OPINION

Syntagma, summer 2011: Tear gas and distrust of the media

Syntagma, summer 2011: Tear gas and distrust of the media

I can’t forget the day in 2011 riot police fired 1,000 rounds of CS gas into Syntagma. I started at the top of the square, where the nationalists told me to get lost because I was “Zionist Media.” When I asked, “Don’t you want me to tell your story?” they replied, “It’s too late for that.” And it was only June 2011.
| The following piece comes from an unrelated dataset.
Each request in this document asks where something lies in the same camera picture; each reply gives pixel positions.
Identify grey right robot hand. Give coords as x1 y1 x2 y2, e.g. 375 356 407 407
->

As the fighting intensified I tried to interview a man, face caked in Maalox; I could hardly breathe but he seemed used to it. Like almost every other person I met he was a small businessman, his business ruined by high taxes and the worst man-made slump in history.
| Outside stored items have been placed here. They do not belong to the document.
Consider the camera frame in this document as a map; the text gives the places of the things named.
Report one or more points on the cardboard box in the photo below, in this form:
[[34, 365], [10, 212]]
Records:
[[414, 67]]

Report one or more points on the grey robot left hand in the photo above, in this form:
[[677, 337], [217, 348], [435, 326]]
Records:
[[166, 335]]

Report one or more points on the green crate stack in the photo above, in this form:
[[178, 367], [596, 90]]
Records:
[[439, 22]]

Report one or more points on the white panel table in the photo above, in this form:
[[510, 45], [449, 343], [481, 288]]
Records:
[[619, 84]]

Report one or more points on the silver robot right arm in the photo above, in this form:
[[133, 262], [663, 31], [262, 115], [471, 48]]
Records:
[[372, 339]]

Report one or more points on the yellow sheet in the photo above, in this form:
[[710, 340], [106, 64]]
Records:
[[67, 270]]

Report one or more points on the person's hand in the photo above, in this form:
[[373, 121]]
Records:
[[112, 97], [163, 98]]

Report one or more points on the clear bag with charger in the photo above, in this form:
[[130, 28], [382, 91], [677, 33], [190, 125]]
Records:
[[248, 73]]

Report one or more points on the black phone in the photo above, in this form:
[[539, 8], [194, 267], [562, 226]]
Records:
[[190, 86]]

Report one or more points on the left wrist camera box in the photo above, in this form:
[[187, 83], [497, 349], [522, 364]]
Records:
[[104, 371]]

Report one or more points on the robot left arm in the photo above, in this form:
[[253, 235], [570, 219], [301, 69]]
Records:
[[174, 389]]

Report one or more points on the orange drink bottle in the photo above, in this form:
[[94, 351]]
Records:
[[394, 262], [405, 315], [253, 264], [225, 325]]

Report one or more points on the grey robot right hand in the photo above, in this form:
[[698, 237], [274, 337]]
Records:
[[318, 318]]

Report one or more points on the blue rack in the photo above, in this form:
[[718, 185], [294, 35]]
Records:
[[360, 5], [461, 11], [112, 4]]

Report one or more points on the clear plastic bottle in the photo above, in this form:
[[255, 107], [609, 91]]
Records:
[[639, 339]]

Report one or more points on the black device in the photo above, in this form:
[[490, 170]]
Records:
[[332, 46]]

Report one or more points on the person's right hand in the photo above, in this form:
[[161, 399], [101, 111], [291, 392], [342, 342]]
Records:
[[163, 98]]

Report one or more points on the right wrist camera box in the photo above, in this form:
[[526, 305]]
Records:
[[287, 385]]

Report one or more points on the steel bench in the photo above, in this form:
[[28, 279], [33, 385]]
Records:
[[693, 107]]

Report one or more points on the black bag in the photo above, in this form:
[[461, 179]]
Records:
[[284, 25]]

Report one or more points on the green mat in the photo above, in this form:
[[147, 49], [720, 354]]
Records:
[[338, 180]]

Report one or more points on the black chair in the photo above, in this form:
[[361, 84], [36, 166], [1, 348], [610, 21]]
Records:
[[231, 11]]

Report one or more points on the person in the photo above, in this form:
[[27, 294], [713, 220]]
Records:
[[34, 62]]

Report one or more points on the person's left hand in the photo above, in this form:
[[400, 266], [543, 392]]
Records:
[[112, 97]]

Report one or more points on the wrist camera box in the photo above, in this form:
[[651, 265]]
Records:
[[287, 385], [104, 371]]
I walked along Stadiou Street trying to make sense of it all, but the closer to Omonia I got, the more the poverty and closed shops and the graffiti and the homeless people made sense of it for me.

We were staying on the edge of Exarchia – in TV the tradition is you edit the video in the hotel room of the cameraperson. We did this for two hours, ignoring the clashes going on outside our balcony. When we’d finished cutting the piece I went to my own room to get my jacket – but I’d left the windows open, and tear gas and smoke from bonfires rises. The gas was so thick in my room that I had to crawl to the wardrobe.

Half an hour later I was live on air and commented that, unlike many of the anti-austerity protests in other countries, this seemed to represent people from the whole of society. Jeremy Paxman, the presenter, famously then retorted, “Come off it!”

He was right – if anything, it was the 2012 protest, on the day of the second memorandum, when the protest movement reached deepest into Greek society.

By 2012, amid the same kind of gas but a year wearier, it was becoming hard for cameras even to appear in the Syntagma crowd, because of the level of spontaneous hostility and in some cases targeting.

My producer, blond-haired Irish guy, got attacked because he looked German. But in the midst of it someone came up to us and said: “We’ve noticed that despite the hostility you keep coming back. Why?”

The answer to that question is much clearer now than it was then. Greece became the guinea pig for an experiment in cruelty, carried out by people who didn’t want to know the results. It was left to the media, for all its faults, to record them.


Paul Mason is a writer and broadcaster on economics and social justice.